Antes de decir adiós a España, estoy pensando: ¿cuál de sus imágenes dejó las huellas, las más profundas, en mi memoria? Creo que no es fácil contestar a esta pregunta. Me enamoré de Salamanca. Pero creo que si un visitante por España hubiera dispuesto de un solo día libre, debería decidirse por Toledo. Es el escudo simbólico de todo el país, la expresión condensada de su conjunto histórico. Ya te la describí en una de mis cartas, pero ahora siento mucho no haberla podido visitar una vez más. Antes de irme de Madrid suplicaba a los señores Simpson me llevasen en su coche, ya que perdí el tren.
No querían ir: se quejaban del calor, de las moscas y de la falsa coca-cola que consumieron en Toledo.

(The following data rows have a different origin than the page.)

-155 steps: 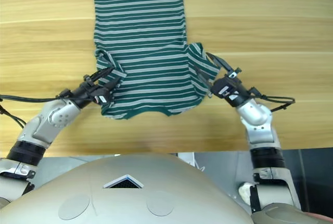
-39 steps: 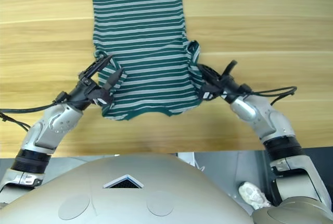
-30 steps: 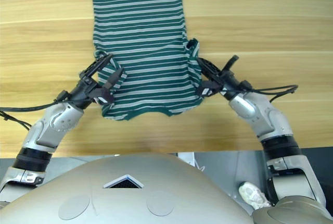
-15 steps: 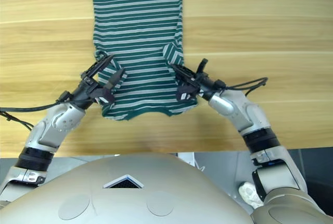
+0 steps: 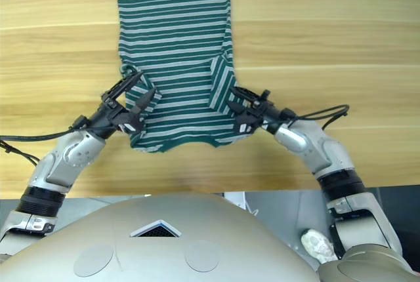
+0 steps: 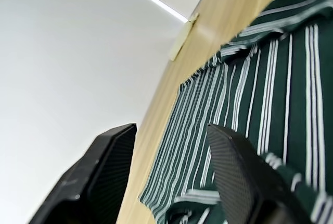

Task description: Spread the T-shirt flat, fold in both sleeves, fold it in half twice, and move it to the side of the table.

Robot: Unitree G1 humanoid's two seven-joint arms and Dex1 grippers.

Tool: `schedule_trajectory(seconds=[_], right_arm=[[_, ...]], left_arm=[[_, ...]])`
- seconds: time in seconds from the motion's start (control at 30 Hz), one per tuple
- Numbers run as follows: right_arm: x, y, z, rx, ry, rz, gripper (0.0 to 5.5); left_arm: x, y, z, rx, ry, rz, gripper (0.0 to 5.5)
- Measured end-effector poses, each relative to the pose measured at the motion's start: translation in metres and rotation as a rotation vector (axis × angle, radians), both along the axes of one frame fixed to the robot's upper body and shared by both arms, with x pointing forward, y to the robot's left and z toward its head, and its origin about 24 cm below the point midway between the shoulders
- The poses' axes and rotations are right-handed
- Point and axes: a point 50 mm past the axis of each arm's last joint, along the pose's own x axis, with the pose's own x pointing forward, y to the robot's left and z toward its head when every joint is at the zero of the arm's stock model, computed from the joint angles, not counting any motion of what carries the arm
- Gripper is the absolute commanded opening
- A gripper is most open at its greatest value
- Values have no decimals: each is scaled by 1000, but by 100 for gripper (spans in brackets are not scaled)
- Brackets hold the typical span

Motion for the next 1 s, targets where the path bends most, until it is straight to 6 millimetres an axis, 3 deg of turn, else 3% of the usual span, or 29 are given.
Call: schedule_trajectory(seconds=[0.1,0.2,0.4,0.53,0.6,0.7,0.8,0.9,1.0], right_arm=[[-11,-17,0,-21,39,-22,217],[-21,-21,-3,-1,84,-34,217],[-42,-4,-2,65,135,28,217],[-43,7,3,119,127,21,217],[-34,5,18,178,64,-28,217],[-22,-15,63,296,-88,-122,217],[-30,-35,81,245,-83,-133,217],[-49,-45,68,126,49,-124,217],[-76,-57,36,-41,238,-120,217]], left_arm=[[-6,6,-4,25,30,4,253],[-3,12,3,33,-5,31,253],[-10,36,9,68,-16,124,253],[-22,65,14,147,20,187,253],[-32,76,15,184,83,185,253],[-58,92,16,217,272,159,253],[-87,106,11,274,507,119,253],[-89,105,14,282,603,44,253],[-86,90,10,271,636,-67,253]])
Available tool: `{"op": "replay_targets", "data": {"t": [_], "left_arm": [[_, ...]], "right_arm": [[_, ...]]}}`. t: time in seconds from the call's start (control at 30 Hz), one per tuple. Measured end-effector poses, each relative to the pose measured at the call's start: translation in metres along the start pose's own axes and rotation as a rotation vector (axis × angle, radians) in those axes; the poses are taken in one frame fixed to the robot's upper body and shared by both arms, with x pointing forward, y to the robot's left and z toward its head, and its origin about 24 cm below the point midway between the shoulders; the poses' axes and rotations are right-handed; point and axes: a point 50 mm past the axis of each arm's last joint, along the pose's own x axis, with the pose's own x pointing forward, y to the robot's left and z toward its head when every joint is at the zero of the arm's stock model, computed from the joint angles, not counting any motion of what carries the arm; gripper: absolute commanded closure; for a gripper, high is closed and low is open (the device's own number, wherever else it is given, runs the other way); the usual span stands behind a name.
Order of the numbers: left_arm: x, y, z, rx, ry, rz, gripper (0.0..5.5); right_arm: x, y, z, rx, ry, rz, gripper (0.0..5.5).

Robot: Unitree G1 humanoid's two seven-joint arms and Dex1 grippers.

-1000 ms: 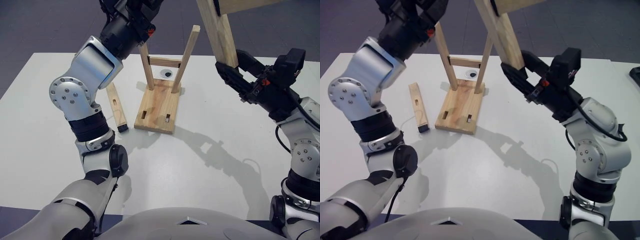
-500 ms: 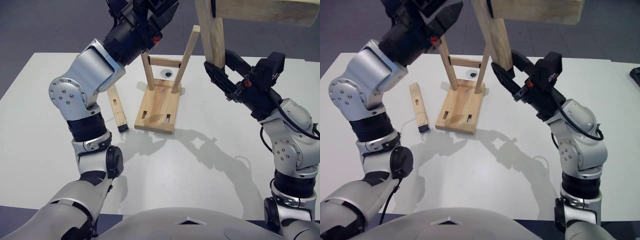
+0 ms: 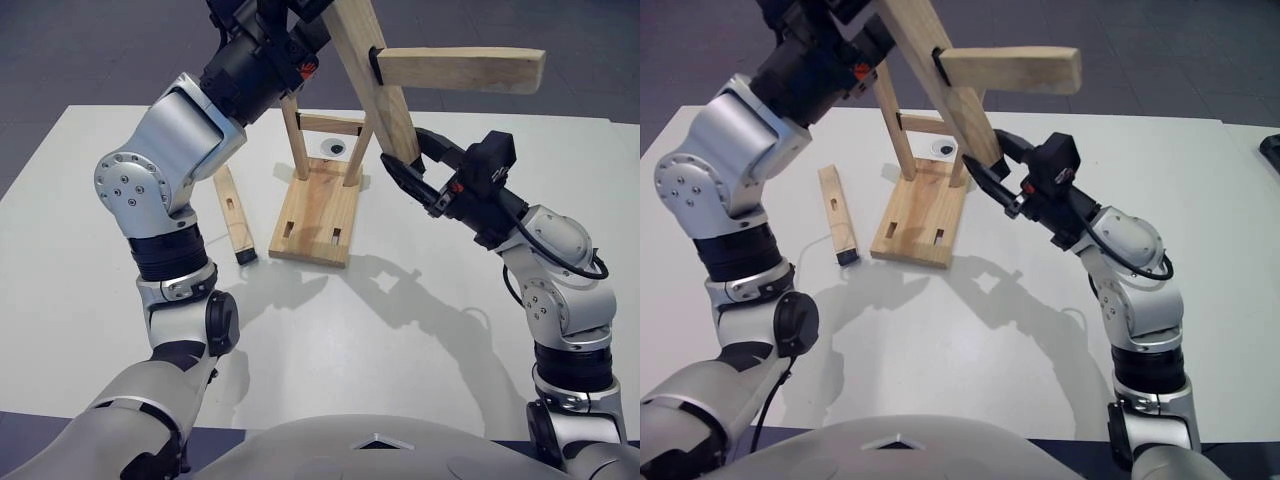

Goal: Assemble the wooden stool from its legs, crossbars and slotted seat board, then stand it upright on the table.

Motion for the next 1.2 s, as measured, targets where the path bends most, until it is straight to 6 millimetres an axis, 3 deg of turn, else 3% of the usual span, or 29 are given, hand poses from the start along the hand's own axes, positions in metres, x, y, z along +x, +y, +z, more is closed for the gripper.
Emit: {"op": "replay_targets", "data": {"t": [0.67,1.2], "left_arm": [[-0.005,0.012,-0.005,0.025,0.002,0.075,3.84],[-0.011,0.026,-0.01,0.116,-0.012,0.184,4.31]], "right_arm": [[0.0,-0.001,-0.008,-0.056,0.033,-0.009,3.44],[0.002,-0.002,-0.017,-0.143,0.077,-0.014,3.45]]}}
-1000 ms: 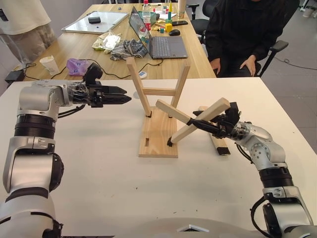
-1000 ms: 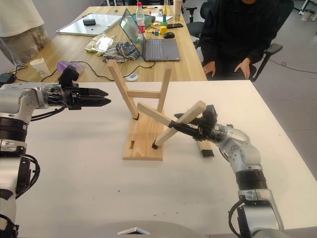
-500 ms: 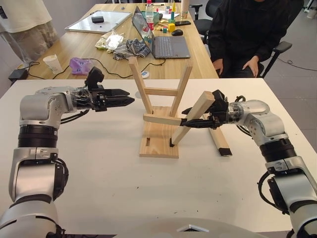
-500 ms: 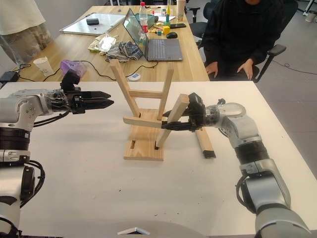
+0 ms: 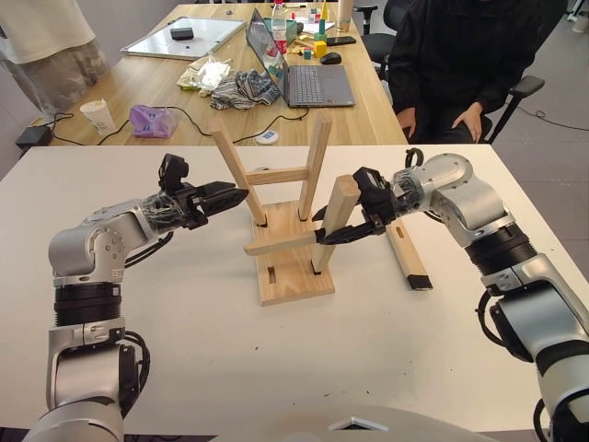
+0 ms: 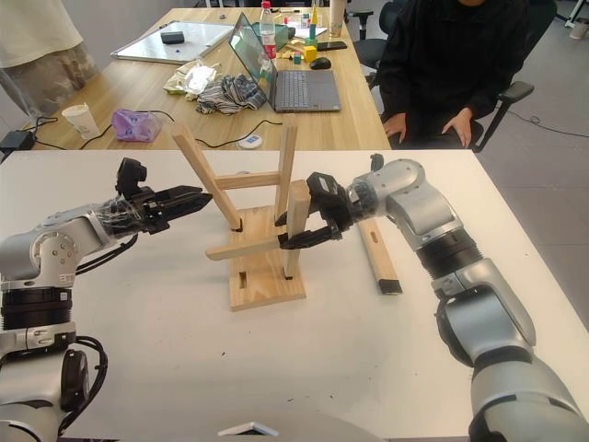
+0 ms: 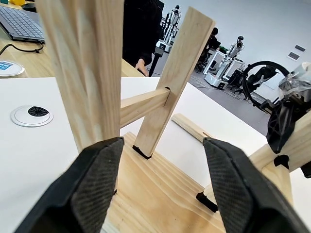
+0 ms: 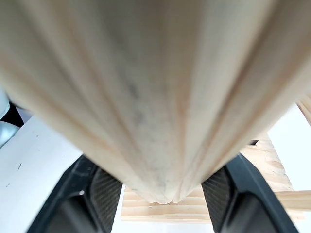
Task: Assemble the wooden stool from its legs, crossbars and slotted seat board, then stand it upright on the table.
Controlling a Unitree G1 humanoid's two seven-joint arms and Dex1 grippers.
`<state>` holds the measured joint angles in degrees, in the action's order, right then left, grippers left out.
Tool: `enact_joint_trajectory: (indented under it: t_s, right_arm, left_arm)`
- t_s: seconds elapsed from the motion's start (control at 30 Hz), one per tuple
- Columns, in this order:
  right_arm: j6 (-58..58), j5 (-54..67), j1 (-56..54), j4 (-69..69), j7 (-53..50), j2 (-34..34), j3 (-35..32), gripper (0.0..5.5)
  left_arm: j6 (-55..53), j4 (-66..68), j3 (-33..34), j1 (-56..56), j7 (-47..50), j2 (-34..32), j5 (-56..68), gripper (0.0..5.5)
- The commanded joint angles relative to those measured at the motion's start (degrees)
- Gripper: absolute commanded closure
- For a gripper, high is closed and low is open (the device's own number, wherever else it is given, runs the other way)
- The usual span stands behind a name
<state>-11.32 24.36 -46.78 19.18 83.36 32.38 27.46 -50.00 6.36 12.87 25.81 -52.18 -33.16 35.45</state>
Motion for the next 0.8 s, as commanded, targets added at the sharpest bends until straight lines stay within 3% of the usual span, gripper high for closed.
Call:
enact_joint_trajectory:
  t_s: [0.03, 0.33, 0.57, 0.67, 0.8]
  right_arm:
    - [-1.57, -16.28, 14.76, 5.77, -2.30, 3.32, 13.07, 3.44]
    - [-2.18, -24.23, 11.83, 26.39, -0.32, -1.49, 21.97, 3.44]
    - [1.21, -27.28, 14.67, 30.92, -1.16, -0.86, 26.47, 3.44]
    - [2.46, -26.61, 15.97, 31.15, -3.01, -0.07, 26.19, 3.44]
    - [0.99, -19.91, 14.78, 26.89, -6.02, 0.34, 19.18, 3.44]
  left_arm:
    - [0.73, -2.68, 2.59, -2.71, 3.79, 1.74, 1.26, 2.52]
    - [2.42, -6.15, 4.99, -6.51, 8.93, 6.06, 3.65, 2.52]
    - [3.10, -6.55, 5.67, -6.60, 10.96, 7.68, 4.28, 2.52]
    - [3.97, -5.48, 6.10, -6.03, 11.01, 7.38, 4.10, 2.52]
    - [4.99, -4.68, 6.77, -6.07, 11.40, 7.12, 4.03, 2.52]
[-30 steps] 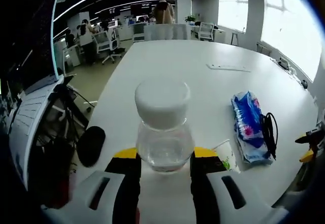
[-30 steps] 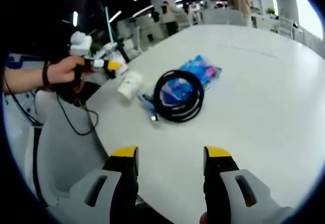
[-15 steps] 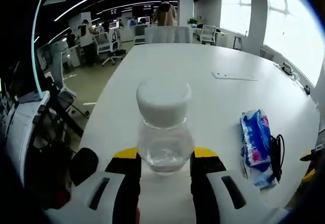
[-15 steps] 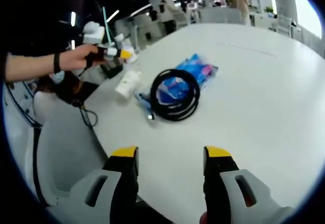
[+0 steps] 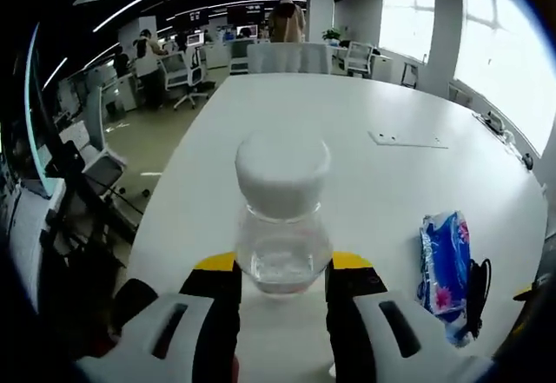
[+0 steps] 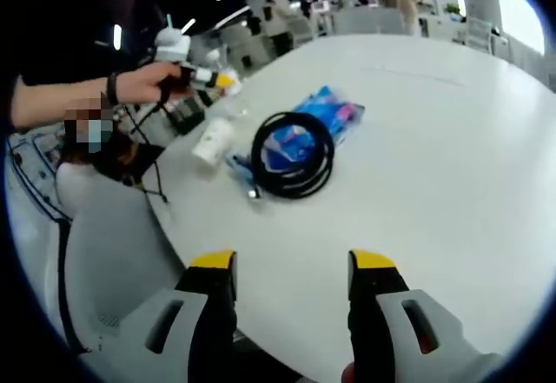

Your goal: Arrange the tabletop items into an orderly group along one side of the table until the central work area is clear of visible clutter.

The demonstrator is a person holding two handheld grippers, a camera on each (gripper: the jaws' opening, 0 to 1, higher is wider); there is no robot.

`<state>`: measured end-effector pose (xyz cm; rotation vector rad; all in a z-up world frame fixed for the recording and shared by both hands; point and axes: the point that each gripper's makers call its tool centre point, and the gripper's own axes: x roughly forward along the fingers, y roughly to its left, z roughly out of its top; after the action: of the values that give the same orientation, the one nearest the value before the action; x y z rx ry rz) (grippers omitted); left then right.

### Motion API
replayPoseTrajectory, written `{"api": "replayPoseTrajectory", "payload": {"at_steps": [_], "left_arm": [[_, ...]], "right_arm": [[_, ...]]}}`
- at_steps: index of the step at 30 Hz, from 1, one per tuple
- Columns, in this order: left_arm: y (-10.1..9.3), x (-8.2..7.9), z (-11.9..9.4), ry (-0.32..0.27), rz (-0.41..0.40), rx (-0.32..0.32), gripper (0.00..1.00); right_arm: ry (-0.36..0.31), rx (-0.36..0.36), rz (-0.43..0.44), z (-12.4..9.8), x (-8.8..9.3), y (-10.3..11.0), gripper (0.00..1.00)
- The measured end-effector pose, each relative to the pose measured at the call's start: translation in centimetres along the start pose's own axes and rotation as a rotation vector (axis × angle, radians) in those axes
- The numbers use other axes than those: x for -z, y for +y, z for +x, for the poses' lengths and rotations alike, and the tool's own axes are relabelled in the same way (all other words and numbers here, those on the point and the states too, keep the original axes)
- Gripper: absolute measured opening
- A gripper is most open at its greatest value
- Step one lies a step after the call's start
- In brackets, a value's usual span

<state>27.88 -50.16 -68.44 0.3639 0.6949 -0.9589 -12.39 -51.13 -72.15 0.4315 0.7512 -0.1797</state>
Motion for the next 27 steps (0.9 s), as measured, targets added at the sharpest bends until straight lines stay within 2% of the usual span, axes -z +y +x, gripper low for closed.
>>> {"api": "replayPoseTrajectory", "payload": {"at_steps": [9,13,19,21,27], "left_arm": [[-0.2,-0.2,0.2,0.003,-0.022,-0.018,0.37],[-0.3,-0.1,-0.1,0.014,-0.048,-0.006,0.37],[-0.4,-0.6,-1.4,-0.008,-0.094,0.015,0.39],[-0.8,-0.5,-2.0,-0.013,-0.116,0.046,0.40],[-0.3,0.5,-4.1,-0.025,-0.176,0.044,0.40]], "right_arm": [[0.000,0.011,0.029,-0.4,0.5,-0.3,0.50],[-0.011,0.006,0.035,-0.5,0.4,-0.2,0.50],[-0.028,0.001,0.048,-0.5,0.3,0.0,0.50],[-0.026,-0.004,0.042,-0.4,0.4,0.1,0.50],[-0.028,-0.013,0.043,-0.3,0.6,0.3,0.50]]}}
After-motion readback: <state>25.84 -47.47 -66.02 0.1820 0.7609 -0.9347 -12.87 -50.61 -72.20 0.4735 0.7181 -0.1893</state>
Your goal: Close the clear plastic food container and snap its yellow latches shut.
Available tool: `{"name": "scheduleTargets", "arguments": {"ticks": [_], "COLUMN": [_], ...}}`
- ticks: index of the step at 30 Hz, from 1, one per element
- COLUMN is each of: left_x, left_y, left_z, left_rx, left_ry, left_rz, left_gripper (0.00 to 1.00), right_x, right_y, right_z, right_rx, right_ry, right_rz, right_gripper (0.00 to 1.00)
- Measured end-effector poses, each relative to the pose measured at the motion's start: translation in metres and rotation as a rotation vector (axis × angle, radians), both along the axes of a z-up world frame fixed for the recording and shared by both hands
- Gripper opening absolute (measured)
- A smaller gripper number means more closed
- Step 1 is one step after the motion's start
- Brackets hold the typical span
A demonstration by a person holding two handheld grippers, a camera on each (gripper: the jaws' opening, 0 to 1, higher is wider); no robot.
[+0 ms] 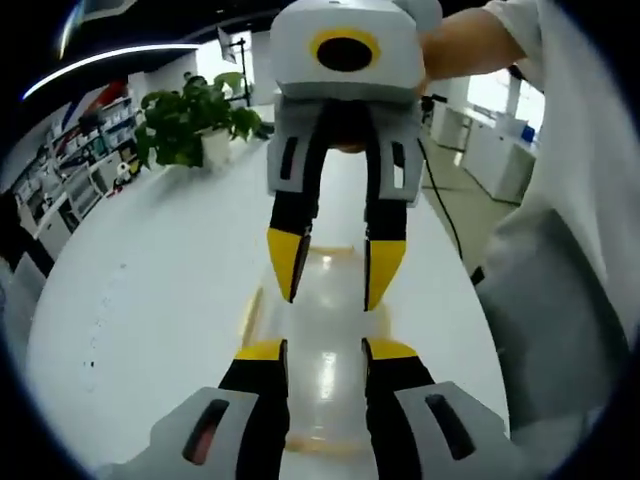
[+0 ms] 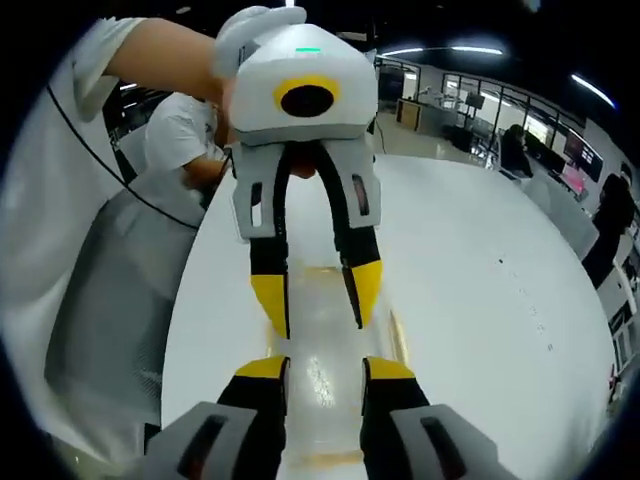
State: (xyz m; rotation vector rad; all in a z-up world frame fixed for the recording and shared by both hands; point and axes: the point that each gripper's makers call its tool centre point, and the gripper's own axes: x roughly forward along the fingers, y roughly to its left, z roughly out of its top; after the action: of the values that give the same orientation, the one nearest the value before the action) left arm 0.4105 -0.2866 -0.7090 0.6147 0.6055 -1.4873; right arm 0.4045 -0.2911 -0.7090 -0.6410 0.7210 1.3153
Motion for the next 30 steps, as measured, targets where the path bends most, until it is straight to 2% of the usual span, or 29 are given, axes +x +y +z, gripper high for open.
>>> {"name": "scheduleTargets", "arguments": {"ticks": [2, 3, 5, 7, 11, 12, 13, 15, 18, 19, 20, 21, 22, 24, 25, 26, 30], "left_x": [-0.003, -0.008, -0.016, -0.018, -0.026, -0.031, -0.032, -0.029, -0.025, -0.023, -0.02, -0.019, -0.019, -0.017, -0.017, -0.017, -0.021], "left_y": [-0.001, -0.005, -0.007, -0.004, -0.009, -0.01, -0.01, -0.01, -0.011, -0.012, -0.012, -0.012, -0.012, -0.011, -0.011, -0.01, -0.008], "left_z": [-0.001, 0.002, 0.0, -0.007, -0.01, -0.01, -0.01, -0.01, -0.005, -0.004, -0.004, -0.004, -0.005, -0.004, -0.004, -0.005, -0.011], "left_rx": [-0.003, -0.029, -0.026, 0.019, 0.014, 0.006, 0.01, 0.023, 0.011, 0.012, 0.016, 0.023, 0.03, 0.042, 0.042, 0.051, 0.074], "left_ry": [0.015, 0.014, 0.044, 0.003, 0.0, 0.004, -0.006, -0.033, -0.046, -0.054, -0.064, -0.072, -0.073, -0.089, -0.085, -0.082, -0.093], "left_rz": [0.006, -0.007, -0.015, -0.05, -0.049, -0.062, -0.068, -0.069, -0.055, -0.049, -0.046, -0.046, -0.047, -0.049, -0.049, -0.049, -0.07], "left_gripper": [0.24, 0.27, 0.32, 0.32, 0.39, 0.42, 0.44, 0.43, 0.43, 0.43, 0.41, 0.4, 0.4, 0.41, 0.41, 0.41, 0.42], "right_x": [0.004, 0.005, 0.006, 0.01, 0.022, 0.021, 0.021, 0.025, 0.026, 0.026, 0.021, 0.022, 0.022, 0.023, 0.021, 0.021, 0.022], "right_y": [0.001, 0.001, 0.002, 0.002, 0.002, 0.001, 0.001, 0.002, 0.004, 0.006, 0.008, 0.009, 0.009, 0.002, 0.003, 0.008, 0.008], "right_z": [-0.001, -0.001, -0.001, -0.002, -0.006, -0.01, -0.012, -0.013, -0.012, -0.013, -0.014, -0.016, -0.016, -0.025, -0.027, -0.024, -0.025], "right_rx": [-0.005, -0.004, 0.0, -0.009, -0.014, -0.02, -0.029, -0.038, -0.029, -0.022, -0.012, -0.025, -0.03, -0.109, -0.12, -0.086, -0.128], "right_ry": [-0.01, -0.007, -0.003, -0.018, -0.011, 0.024, 0.033, 0.013, 0.034, 0.048, 0.094, 0.102, 0.102, 0.118, 0.139, 0.147, 0.171], "right_rz": [0.005, 0.006, 0.015, 0.023, 0.009, -0.001, 0.001, 0.014, -0.003, -0.008, -0.02, -0.003, 0.004, 0.016, 0.033, 0.041, 0.045], "right_gripper": [0.27, 0.27, 0.25, 0.27, 0.34, 0.37, 0.38, 0.41, 0.5, 0.53, 0.57, 0.58, 0.58, 0.57, 0.56, 0.55, 0.55]}}
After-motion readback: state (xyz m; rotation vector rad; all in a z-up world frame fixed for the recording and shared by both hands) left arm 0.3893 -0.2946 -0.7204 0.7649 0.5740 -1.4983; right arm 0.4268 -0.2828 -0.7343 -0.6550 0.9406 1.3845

¡Lástima! ¡Es un espectáculo tan asombroso, Irene! Dos mundos: Occidente y Oriente se abrazaron en un lazo convulsivo de combate a orillas del Tajo, para caer en dos sueños: uno de cansancio y el otro el de la muerte. Este es hondo y majestuoso. Toda la ciudad queda enredada en la tela de araña del ornamento árabe que se extendió por los techos de las iglesias y sinagogas, por los arcos hasta cubrir, con un hilo fino, las pitilleras y puñales de la industria toledana. Y sobre este elemento vencido se alzó la catedral como un caballero de Castilla a quien la cúpula sirviera de casco. El caballero guarda celosamente las reliquias de este mundo bello en su olvido.